OAB-RJ repudia barbárie de estupro coletivo

Narley Resende


A Ordem dos Advogados do Brasil no Rio de Janeiro (OAB-RJ) classificou de “barbárie” o estupro coletivo sofrido por uma adolescente de 16 anos no último final de semana, na Zona Oeste do Rio. “Os atos repulsivos demonstram, lamentavelmente, a cultura machista que ainda existe, em pleno século 21”, diz a entidade em nota.

“Um estupro coletivo, com requintes de crueldade, no qual vários indivíduos perpetuaram a humilhação expondo, nas redes sociais, a dor da vítima”, afirma a entidade.

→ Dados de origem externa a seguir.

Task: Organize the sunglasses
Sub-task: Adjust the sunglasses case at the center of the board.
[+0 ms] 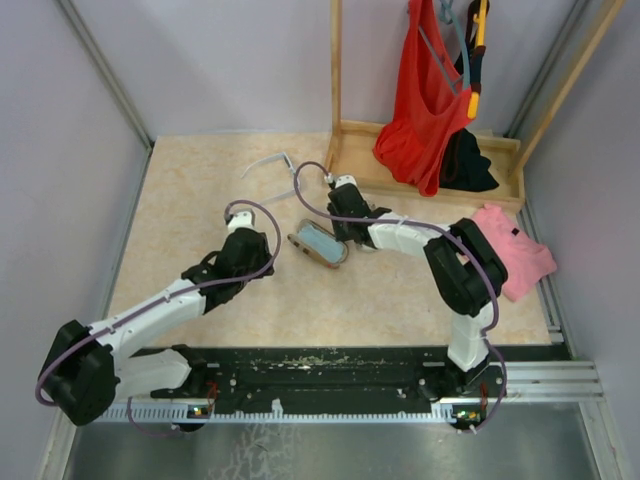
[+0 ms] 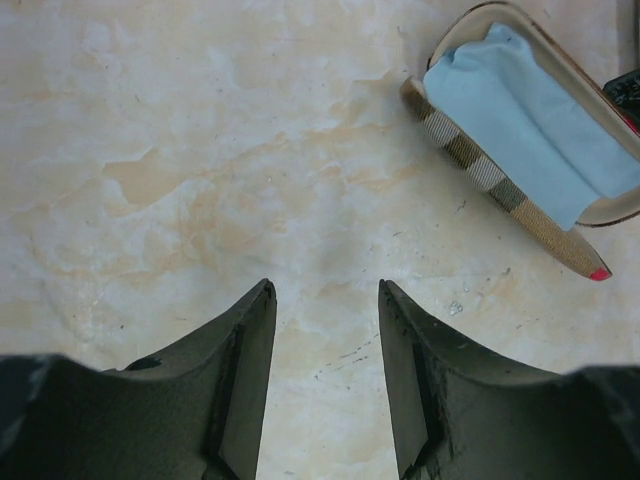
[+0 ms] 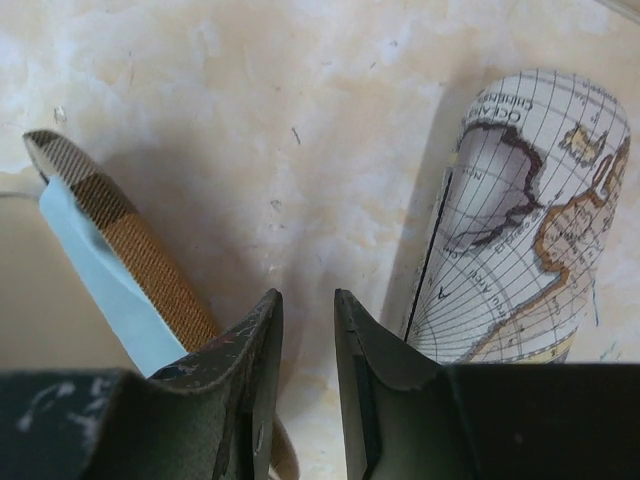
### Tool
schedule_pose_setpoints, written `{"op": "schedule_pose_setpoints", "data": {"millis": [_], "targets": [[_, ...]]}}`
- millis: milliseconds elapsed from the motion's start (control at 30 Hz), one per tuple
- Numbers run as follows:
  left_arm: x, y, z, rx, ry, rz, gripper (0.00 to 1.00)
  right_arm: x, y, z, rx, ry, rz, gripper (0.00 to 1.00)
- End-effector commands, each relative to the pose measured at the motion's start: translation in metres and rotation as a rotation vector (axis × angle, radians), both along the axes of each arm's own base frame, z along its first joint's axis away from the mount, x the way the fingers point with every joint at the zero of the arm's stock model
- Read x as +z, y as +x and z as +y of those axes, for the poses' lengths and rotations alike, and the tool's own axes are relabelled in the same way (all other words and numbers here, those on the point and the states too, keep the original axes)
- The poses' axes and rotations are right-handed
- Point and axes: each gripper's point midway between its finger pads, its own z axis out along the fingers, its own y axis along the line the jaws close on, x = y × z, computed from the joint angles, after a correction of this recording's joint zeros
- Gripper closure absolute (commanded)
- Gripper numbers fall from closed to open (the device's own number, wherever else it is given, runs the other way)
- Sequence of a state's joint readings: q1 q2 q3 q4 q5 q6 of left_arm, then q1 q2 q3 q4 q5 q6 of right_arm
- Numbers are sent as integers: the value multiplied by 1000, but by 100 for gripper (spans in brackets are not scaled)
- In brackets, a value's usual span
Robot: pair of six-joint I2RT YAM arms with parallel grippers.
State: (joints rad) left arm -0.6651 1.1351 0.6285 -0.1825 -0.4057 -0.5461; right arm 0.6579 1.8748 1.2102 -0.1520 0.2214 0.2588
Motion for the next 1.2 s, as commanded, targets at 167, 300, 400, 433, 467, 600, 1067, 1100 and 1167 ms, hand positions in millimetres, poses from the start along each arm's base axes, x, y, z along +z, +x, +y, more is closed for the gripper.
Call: {"op": "schedule_pose_setpoints", "data": {"millis": [167,300,400,433,467,600,1067,1100,1167], "targets": [[0,-11,16,46,5,8,47,13,-31,6,-13,44,-2,72],[1,-12,18,49,3,1,46,15,-42,8,-18,56,2,72],[3,-12,18,47,5,-4,46,21,-44,6,-32,61,-10,72],[4,-11,18,48,6,-5,46,23,-44,4,-40,58,-14,72],[5,-11,18,49,5,-7,46,25,-45,1,-48,54,-19,72],[14,-10,14,38,-26,-31,45,49,-48,-14,-94,57,-67,72],[31,-20,-2,-65,-118,-55,36,93,-37,-91,-256,45,-140,49],[31,-20,-2,-65,-119,-53,36,94,-36,-97,-269,44,-138,48],[31,-20,-5,-73,-126,-48,35,97,-37,-113,-311,34,-132,48]]}}
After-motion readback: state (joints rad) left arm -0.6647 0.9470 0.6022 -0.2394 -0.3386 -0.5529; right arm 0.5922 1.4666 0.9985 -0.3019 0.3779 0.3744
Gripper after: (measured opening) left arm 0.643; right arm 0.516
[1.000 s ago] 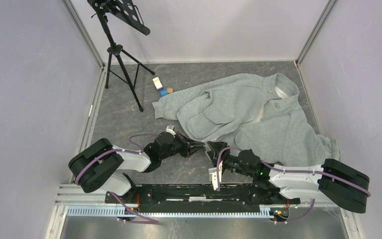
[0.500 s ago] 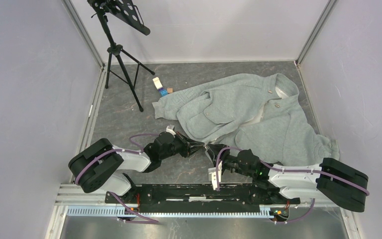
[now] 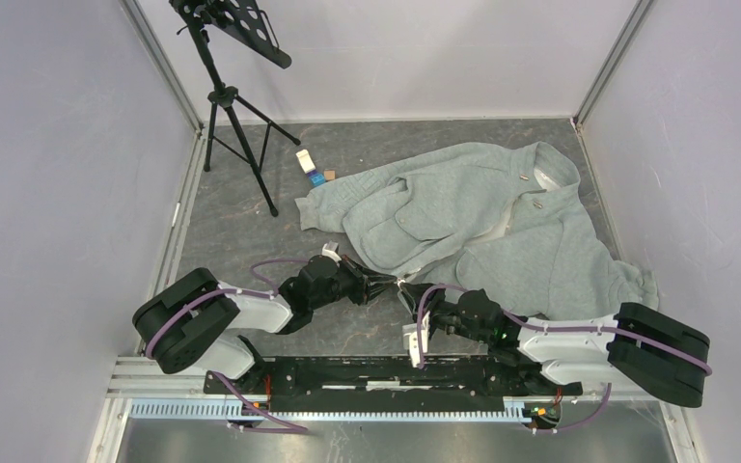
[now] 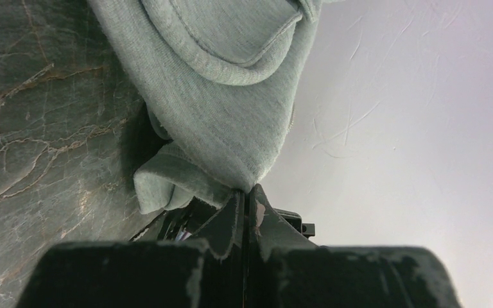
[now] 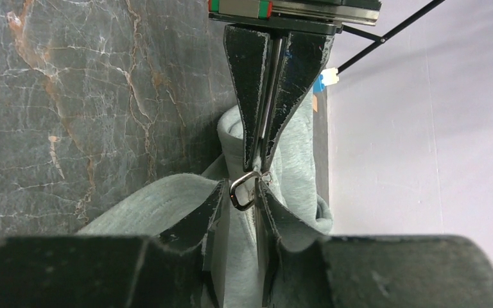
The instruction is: Zip up the jacket
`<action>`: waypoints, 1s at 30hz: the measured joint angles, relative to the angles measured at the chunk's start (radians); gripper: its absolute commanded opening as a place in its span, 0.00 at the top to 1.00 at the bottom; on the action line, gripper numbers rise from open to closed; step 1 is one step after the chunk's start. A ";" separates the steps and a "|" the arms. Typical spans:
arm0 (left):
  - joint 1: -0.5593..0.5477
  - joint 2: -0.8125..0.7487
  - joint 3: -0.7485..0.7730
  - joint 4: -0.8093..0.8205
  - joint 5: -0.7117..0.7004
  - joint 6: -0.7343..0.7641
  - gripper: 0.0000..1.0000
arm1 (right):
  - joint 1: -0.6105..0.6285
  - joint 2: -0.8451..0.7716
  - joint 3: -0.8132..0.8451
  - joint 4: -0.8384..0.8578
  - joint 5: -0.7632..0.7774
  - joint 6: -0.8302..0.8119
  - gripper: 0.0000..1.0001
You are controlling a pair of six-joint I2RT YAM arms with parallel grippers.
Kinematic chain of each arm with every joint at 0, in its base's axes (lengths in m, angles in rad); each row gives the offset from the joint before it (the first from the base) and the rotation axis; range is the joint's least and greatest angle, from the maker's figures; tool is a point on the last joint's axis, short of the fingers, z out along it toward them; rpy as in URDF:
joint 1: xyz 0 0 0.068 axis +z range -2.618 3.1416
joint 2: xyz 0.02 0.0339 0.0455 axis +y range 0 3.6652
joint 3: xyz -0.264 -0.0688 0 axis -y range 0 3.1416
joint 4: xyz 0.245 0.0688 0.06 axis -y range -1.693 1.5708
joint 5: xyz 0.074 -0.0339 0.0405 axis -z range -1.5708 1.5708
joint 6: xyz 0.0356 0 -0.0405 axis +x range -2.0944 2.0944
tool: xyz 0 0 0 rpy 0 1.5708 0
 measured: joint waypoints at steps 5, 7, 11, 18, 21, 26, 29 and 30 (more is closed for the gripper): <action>0.000 0.000 0.000 0.000 -0.001 0.000 0.98 | 0.000 0.001 0.001 -0.006 0.003 0.021 0.93; 0.000 0.000 0.000 -0.004 -0.004 0.000 0.98 | 0.000 0.001 0.008 -0.021 0.008 0.036 1.00; 0.000 0.000 0.000 -0.024 -0.012 0.001 0.98 | 0.000 -0.001 0.045 -0.048 0.026 0.098 1.00; -0.002 -0.004 0.000 -0.052 -0.023 0.035 0.98 | -0.008 -0.019 0.118 -0.168 0.074 0.305 1.00; -0.003 -0.021 0.000 -0.080 -0.032 0.071 0.98 | -0.023 -0.022 0.174 -0.267 0.086 0.421 1.00; -0.003 -0.042 0.000 -0.101 -0.050 0.102 0.98 | -0.045 -0.010 0.270 -0.401 0.169 0.640 1.00; -0.003 -0.043 0.000 -0.107 -0.054 0.109 0.98 | -0.046 0.015 0.332 -0.498 0.291 0.812 1.00; -0.003 -0.043 0.000 -0.111 -0.056 0.112 0.98 | -0.046 0.030 0.357 -0.526 0.317 0.850 1.00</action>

A OAB-RJ atenta ainda para o fato de que, para cada caso público de estupro, tantos outros permanecem ocultos, sem repercussão. “Precisamos lutar contra a violência em cada lar, em cada comunidade, em cada bairro. A revolta e a mobilização são claros indícios de que a indignação social se faz fortemente presente”, diz a nota.

Leia a íntegra da nota oficial:

A Ordem dos Advogados do Brasil, Seção do Estado do Rio de Janeiro, por intermédio da Comissão Permanente OAB Mulher, vem a público expressar seu mais profundo repúdio ao ato de barbárie cometido contra a adolescente moradora de Santa Cruz. Um estupro coletivo, com requintes de crueldade, no qual vários indivíduos perpetuaram a humilhação expondo, nas redes sociais, a dor da vítima.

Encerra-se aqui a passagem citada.